B2B · Responsive web · Freelance

MenaPay

Designing merchant and reseller dashboards for a fintech startup from scratch — under a tight deadline, with undefined edge cases, and a brand new domain to learn.

My role
Solo product designer
Context
Freelance · Istanbul
Period
May 2018 – Mar 2019
Platform
Responsive web
Intro Research Design Success

A fast-moving startup, an undefined product

MenaPay is a blockchain-based fintech startup offering payment solutions to businesses and customers in the MENA region. When I joined, the customer-facing apps were already in progress — I was brought in specifically to design the dashboards for merchants and resellers.

The challenge was that not every detail had been defined. Edge cases were missing, rules for certain screens were unclear, and there was a hard deadline set by management.

Key challenges

  • Scenarios beyond happy paths were not specified for several screens
  • Information, functions, and rule sets for some screens were not clearly defined
  • A tough management deadline with no room for slippage
  • Three distinct user types — online merchants, offline merchants, and MenaCash resellers — each needing their own tailored experience

Getting up to speed on a new domain fast

Before designing anything, I needed to understand the business model, the users, and what already existed in the market. I ran two focused research activities in parallel to move quickly without skipping depth.

01

Stakeholder interviews

Talked with the project team to understand MenaPay's business model, the three target audiences, and the problems they set out to solve for SMEs. Reviewed all existing documentation to enter design well-prepared.

02

Competitor analysis

Analyzed local and international payment dashboard competitors — iyzico, Stripe, PayU, PayPal — focusing on sign-up, KYC, onboarding, and dashboard patterns to identify what worked and where gaps existed.

A key insight from the stakeholder interviews: merchants would use this dashboard far less frequently than the payment apps themselves. This shaped the entire design direction — the interface needed to be clear and action-oriented for infrequent users, not optimized for power users.


Building a dashboard skeleton that could scale

Before designing individual screens, I established a structural foundation — a skeleton that would consistently serve all pages, all user types, and all future features the team might want to add.

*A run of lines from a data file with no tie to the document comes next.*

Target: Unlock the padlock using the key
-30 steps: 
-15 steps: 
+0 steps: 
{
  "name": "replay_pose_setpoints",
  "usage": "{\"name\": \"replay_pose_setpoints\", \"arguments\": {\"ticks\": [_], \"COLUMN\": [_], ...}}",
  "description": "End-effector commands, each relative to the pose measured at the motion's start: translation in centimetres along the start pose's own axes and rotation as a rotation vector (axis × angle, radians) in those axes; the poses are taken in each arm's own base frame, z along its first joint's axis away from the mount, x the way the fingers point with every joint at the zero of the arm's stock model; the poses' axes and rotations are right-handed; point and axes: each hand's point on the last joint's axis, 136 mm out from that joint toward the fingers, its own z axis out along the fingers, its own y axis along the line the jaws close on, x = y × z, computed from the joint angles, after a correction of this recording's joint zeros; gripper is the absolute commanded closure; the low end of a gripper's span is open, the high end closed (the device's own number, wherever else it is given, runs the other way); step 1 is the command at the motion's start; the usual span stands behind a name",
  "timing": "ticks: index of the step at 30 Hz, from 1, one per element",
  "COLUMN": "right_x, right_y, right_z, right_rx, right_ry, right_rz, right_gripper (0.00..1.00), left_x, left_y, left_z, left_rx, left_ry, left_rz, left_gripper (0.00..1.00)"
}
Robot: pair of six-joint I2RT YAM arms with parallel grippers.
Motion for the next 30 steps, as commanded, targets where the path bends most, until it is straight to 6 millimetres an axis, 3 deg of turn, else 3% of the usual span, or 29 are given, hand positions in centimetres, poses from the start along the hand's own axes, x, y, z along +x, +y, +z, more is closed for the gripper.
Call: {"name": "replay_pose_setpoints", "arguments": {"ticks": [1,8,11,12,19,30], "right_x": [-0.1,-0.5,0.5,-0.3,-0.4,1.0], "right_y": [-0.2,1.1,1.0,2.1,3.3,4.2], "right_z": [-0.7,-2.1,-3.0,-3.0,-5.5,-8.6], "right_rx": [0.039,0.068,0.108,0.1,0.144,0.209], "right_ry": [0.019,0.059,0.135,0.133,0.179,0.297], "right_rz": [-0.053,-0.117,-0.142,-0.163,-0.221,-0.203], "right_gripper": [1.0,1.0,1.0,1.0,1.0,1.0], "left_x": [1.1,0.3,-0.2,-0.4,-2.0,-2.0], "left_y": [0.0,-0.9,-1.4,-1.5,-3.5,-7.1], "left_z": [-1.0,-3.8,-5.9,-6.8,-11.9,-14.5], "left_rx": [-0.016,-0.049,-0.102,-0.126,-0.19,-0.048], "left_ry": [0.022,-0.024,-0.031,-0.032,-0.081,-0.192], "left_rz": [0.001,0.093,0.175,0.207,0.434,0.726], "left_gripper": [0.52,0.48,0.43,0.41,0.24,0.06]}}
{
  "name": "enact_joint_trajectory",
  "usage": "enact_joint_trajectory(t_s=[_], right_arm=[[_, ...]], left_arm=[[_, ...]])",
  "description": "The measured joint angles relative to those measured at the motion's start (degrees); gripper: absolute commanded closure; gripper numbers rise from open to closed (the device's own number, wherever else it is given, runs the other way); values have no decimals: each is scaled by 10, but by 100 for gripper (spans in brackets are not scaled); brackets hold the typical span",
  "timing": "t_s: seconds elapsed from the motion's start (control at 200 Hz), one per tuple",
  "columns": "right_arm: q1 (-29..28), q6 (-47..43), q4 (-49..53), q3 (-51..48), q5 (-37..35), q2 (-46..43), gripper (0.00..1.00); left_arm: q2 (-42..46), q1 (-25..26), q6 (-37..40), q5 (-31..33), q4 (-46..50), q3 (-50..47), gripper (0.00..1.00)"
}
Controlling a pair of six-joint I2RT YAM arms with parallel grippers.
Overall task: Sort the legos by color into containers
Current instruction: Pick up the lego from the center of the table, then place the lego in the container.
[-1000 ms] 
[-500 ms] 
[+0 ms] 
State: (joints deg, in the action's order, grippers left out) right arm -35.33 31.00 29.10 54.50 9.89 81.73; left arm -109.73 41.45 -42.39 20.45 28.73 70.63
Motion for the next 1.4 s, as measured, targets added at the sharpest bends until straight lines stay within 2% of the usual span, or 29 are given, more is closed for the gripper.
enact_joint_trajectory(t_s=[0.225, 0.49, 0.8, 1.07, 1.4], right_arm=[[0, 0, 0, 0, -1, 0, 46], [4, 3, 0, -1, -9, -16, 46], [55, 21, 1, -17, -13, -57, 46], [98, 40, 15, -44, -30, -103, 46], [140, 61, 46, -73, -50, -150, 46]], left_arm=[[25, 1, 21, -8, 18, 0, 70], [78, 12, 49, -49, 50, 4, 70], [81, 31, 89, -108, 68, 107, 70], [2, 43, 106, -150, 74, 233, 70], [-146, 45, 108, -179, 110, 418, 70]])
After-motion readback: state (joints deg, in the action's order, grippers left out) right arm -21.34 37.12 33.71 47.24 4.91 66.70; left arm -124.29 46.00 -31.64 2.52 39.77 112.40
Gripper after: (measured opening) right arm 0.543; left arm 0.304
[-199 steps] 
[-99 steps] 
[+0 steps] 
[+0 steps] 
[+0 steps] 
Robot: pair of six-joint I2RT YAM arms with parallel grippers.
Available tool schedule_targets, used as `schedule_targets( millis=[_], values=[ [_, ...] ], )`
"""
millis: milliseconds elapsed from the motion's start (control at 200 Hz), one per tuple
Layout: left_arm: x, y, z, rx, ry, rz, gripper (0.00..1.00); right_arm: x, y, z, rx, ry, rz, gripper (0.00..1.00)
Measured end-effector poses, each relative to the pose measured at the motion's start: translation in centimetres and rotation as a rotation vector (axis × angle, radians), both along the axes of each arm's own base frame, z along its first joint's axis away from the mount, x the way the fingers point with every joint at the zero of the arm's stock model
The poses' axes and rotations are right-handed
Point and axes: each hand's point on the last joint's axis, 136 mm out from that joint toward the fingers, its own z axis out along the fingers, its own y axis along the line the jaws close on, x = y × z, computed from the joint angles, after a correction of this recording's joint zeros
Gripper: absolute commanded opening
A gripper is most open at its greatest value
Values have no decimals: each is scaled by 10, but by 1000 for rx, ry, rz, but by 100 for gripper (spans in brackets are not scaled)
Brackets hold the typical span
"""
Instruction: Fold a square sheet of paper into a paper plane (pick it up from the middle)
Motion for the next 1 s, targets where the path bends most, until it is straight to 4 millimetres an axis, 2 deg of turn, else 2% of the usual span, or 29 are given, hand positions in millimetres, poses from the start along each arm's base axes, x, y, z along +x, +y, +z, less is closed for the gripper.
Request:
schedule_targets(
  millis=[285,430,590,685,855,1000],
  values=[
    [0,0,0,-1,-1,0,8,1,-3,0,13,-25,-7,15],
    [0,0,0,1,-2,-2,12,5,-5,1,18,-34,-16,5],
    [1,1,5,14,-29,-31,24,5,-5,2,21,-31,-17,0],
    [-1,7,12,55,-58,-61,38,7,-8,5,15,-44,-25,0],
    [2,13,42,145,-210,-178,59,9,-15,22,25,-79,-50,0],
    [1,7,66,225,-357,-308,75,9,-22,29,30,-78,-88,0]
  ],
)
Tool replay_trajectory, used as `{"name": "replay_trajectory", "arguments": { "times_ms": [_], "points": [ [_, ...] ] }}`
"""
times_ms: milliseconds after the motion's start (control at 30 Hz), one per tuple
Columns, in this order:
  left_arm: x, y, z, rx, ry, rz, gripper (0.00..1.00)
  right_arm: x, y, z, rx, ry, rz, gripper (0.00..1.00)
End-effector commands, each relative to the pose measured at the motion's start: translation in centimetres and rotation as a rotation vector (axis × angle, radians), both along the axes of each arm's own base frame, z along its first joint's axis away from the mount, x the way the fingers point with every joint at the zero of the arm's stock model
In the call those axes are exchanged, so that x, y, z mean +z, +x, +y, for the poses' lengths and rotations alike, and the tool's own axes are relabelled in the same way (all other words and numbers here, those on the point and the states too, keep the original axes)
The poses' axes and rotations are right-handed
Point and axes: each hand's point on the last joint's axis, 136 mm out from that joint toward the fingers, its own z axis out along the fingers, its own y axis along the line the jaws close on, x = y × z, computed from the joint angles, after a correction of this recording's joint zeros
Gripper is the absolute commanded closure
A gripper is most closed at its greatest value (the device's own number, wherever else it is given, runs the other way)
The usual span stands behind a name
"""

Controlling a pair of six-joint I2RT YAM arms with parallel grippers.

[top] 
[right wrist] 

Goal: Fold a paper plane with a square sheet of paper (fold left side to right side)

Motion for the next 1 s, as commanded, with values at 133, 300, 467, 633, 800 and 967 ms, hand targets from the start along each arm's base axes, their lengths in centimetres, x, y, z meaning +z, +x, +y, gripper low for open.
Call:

Merchant dashboard — overview state

menapay.io/dashboard
Dashboard
Sales
Transactions
Customers
Reports
Settings
Help center
Dashboard
Last week · Oct 19 – Nov 2
Total sales
₼ 10,000
Total transactions
100
MenaCash balance
₼ 100,000

Three structural decisions shaped every screen that followed:

Challenge

The team planned to keep adding pages and features over time. Navigation needed to grow with them without breaking.

Design decision

Side navigation — familiar from tools like Google Analytics — designed to accommodate new pages without restructuring the layout.

Challenge

Merchants log in infrequently and need to quickly understand what requires their attention without getting lost in data.

Design decision

An action widget on the dashboard surfaces pending tasks and filters the relevant page directly — minimizing the steps between login and action.

Challenge

Screens had many undefined edge cases. Change requests were likely as the project evolved and new requirements emerged.

Design decision

Sketch Symbols used extensively for data tables — adding a new column required changing one source, not updating every screen individually.

On onboarding

"After registration, merchants needed to reach a point where they could quickly benefit from the system. A step-by-step guide with transparent status, clear failure states, and app download prompts made the path to value visible from day one."


Shipped on time, handed off cleanly

Despite undefined edge cases and a hard deadline, the project was delivered on time. The use of Sketch Symbols made it possible to react quickly to change requests without going back to redo every screen. The engineering team received a comprehensive style guide covering grid, typography, colors, icons, buttons, and form elements — reducing ambiguity during development.

3
User types covered — online merchants, offline merchants, and MenaCash resellers — each with tailored dashboard experiences
E2E
From wireframes to production-ready UI and a full style guide — delivered to engineering without a handoff gap
0
Deadline misses — shipped on time despite ambiguous requirements and a fast-moving startup environment

Pushing back on undefined edge cases early — and forcing decisions before design begins — is more valuable than trying to design around ambiguity.

Starting with wireframes, even when the team is skeptical, pays off. It's the fastest way to surface unclear rules and get alignment before committing to detailed UI.

Hourly pricing models serve freelancers better than fixed-price contracts when working in environments with high uncertainty and frequent change requests.